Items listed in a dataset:
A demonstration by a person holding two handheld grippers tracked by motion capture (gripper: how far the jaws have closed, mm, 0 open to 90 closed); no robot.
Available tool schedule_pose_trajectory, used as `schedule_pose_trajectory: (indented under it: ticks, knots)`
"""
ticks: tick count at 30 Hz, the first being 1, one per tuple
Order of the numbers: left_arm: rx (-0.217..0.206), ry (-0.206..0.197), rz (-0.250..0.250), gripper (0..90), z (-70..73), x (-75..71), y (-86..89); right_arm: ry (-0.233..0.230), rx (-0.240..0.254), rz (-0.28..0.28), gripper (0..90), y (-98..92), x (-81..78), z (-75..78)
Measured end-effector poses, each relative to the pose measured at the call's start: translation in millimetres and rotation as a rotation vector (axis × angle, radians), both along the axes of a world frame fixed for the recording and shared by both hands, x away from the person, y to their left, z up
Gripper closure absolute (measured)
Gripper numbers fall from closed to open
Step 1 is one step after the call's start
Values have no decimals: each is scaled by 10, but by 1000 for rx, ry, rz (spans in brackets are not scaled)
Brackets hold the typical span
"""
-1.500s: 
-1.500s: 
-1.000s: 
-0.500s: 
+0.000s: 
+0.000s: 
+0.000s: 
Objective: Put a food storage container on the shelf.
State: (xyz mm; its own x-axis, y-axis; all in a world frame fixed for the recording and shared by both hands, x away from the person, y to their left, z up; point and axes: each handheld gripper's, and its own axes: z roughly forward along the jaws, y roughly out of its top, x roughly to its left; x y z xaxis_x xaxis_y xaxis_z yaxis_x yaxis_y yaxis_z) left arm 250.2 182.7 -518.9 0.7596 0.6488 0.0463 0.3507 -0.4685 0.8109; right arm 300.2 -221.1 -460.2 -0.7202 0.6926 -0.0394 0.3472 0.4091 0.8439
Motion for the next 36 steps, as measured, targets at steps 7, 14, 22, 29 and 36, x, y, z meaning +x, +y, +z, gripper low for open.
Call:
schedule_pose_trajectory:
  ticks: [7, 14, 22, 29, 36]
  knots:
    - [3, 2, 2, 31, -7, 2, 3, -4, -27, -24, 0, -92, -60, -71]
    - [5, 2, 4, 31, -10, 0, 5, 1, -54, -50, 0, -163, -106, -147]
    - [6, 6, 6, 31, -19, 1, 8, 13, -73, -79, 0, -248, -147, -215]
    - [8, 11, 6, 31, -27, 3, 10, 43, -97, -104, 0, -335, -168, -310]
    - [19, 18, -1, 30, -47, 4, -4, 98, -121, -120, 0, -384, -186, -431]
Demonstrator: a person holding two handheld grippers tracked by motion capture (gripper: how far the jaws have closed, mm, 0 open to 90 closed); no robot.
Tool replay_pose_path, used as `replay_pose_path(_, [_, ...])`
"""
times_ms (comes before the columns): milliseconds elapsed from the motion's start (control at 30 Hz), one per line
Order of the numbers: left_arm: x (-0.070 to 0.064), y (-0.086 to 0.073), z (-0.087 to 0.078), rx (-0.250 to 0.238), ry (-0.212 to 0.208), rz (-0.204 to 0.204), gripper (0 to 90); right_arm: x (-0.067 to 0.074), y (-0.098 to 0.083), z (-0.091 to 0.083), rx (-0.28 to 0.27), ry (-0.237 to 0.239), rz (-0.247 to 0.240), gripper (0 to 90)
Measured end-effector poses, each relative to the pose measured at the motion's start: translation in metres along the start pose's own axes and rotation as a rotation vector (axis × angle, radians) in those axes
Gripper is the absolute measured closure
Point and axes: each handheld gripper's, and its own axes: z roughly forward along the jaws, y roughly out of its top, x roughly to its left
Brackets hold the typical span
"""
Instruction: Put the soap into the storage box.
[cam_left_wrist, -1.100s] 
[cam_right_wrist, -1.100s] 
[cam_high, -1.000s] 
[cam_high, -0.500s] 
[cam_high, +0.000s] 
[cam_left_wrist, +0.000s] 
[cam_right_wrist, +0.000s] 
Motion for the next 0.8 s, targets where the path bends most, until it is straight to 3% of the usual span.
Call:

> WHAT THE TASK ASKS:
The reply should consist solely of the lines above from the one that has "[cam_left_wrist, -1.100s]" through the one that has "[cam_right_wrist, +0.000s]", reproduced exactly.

> WRITTEN ANSWER:
[cam_left_wrist, -1.100s] 
[cam_right_wrist, -1.100s] 
[cam_high, -1.000s] 
[cam_high, -0.500s] 
[cam_high, +0.000s] 
[cam_left_wrist, +0.000s] 
[cam_right_wrist, +0.000s] 

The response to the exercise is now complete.